加えて昨日は2つの大きな「事件」があった。まず米国政府が、ヒューストンにある中国総領事館の閉鎖を求めたというニュース。ある議員は「外交機関ではなくスパイの巣窟のようなもの」と非難していたし、政府報道官も閉鎖を求めた理由を、米国の知的資産や市民の個人情報を守るためとしている。これに対し中国政府は激怒、武漢にある米国総領事館の閉鎖を求める報復をする可能性がある。
もう一つは、中国の新法「データセキュリティ法」。中国のデータの取り扱いに関する包括的な法律だ。重要データの目録化などデータの統治体制を構築するのが目的。データの改ざんなどはもちろん、通常の収集や利用という行為でも「中国の国家安全や公共の利益を脅かす」と判断されれば、域外の外国人(企業含む)も罰則の対象となってしまう。
https://www.nikkei.com/article/DGXMZO61883120S0A720C2MM8000/
まだ見えているのは法案だけで、どのような行為が「違反」にあたるのか、基準はどうなのかな分からない。場合によっては中国国内で消費者アンケートをとり、それを利用して在庫調整をしても逮捕されかねない。
さらによく分からないのが、「中国に差別的な措置をとった国に対して対抗措置をとる」としている点。米中対立が背景で英米などを念頭に置いていることは分かるが、いつ日本・日本企業に飛び火するか分からない。
中国にはもともと「Great Fire Wall」があって、自由なデータの持ち出しが出来ない。
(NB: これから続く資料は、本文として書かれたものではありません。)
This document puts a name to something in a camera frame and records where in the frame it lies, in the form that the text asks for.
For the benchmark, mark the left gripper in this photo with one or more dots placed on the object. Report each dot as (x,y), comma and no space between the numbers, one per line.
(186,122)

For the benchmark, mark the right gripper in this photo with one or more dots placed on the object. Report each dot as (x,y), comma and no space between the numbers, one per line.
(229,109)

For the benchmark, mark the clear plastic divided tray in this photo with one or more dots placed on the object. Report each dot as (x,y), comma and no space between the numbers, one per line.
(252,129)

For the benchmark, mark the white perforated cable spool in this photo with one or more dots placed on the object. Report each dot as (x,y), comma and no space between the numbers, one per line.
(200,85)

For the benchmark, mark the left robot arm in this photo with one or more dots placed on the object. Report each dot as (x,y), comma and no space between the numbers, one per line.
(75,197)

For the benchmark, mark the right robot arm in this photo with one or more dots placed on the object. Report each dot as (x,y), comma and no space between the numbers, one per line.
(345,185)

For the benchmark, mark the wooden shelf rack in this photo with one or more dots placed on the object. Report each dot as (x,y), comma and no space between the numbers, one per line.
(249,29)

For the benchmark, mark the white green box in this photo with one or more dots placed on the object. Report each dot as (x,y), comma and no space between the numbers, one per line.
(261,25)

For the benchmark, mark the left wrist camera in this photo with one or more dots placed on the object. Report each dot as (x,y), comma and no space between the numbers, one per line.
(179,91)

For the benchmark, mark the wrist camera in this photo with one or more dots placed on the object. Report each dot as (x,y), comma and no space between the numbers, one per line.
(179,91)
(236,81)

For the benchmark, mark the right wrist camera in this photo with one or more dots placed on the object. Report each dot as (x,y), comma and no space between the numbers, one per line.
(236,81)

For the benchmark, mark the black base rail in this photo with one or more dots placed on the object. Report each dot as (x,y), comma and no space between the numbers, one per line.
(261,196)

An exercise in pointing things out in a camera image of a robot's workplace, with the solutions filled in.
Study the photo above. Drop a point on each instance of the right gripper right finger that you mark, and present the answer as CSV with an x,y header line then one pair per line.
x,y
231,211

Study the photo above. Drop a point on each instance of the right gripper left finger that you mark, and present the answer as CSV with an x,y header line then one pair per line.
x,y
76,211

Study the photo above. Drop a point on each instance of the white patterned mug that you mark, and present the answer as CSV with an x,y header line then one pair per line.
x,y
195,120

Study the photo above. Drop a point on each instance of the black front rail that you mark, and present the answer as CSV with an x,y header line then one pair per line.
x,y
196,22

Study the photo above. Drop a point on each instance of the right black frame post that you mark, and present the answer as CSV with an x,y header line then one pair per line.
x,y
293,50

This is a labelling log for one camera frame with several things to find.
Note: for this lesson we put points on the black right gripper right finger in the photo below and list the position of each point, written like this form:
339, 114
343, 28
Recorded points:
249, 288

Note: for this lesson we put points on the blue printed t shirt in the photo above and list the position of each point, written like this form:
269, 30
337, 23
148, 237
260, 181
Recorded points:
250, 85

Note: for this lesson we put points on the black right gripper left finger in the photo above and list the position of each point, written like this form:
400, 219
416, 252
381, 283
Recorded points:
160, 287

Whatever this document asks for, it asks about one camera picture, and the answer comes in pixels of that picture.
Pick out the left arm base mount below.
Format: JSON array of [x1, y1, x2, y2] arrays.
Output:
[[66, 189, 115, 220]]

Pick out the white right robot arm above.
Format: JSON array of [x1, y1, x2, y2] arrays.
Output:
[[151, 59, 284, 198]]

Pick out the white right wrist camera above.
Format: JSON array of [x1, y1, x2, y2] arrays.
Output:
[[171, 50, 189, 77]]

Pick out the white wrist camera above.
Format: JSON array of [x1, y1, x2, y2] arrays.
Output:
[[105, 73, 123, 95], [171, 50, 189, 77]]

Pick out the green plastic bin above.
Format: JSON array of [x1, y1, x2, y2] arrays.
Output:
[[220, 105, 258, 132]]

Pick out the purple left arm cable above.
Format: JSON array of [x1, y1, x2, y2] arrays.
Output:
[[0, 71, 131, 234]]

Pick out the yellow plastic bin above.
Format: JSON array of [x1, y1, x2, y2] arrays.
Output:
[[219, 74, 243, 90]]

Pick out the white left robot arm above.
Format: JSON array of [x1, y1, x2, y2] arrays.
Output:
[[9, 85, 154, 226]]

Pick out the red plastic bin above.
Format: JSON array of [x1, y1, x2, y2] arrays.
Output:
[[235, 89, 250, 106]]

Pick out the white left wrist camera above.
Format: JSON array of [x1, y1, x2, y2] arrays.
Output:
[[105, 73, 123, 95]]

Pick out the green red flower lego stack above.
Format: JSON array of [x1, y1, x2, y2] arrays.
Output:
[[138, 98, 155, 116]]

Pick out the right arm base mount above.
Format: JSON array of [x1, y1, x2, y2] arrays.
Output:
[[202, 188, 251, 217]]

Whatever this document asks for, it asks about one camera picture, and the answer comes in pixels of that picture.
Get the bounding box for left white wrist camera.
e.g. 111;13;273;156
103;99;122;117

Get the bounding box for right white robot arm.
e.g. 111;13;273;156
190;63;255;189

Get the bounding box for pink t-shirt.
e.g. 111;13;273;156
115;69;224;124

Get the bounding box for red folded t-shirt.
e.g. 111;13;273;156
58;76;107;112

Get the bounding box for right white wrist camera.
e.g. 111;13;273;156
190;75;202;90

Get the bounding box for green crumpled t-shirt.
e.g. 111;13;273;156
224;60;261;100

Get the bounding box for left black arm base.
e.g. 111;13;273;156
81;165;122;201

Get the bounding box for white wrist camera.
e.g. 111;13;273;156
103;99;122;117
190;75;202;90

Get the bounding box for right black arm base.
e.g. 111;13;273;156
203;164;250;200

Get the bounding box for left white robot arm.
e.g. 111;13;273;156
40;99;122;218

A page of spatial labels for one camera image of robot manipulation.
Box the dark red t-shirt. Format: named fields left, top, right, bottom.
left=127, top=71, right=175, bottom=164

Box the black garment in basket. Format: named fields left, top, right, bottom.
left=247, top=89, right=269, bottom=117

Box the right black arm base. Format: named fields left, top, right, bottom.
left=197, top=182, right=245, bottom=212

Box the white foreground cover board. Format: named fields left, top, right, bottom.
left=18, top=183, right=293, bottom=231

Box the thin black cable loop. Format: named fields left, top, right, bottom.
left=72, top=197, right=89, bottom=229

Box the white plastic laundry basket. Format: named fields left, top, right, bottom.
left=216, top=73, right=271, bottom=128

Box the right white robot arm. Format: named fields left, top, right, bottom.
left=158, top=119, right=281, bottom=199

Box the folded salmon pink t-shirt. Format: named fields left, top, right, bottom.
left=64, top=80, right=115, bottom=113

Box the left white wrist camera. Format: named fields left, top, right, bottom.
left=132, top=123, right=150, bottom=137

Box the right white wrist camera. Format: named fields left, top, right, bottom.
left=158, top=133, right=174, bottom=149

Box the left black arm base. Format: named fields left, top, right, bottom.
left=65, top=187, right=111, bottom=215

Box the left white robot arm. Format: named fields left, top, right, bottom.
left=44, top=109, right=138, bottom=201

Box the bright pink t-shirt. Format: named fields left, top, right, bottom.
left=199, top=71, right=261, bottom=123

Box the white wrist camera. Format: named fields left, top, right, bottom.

しかし日本で活動する中国企業が日本からデータを持ち出すことは可能だ。これを不公平とする意見はあって、例えば中国版U-berの「滴滴」に持ち出し禁止措置をしたとする。これを「差別的な措置」として、日本企業の中国国内での活動停止となるかもしれない。
米中デカップリングは、データ規制で決定的になりそうな気配ですね。データ覇権争いがより鮮明になりました。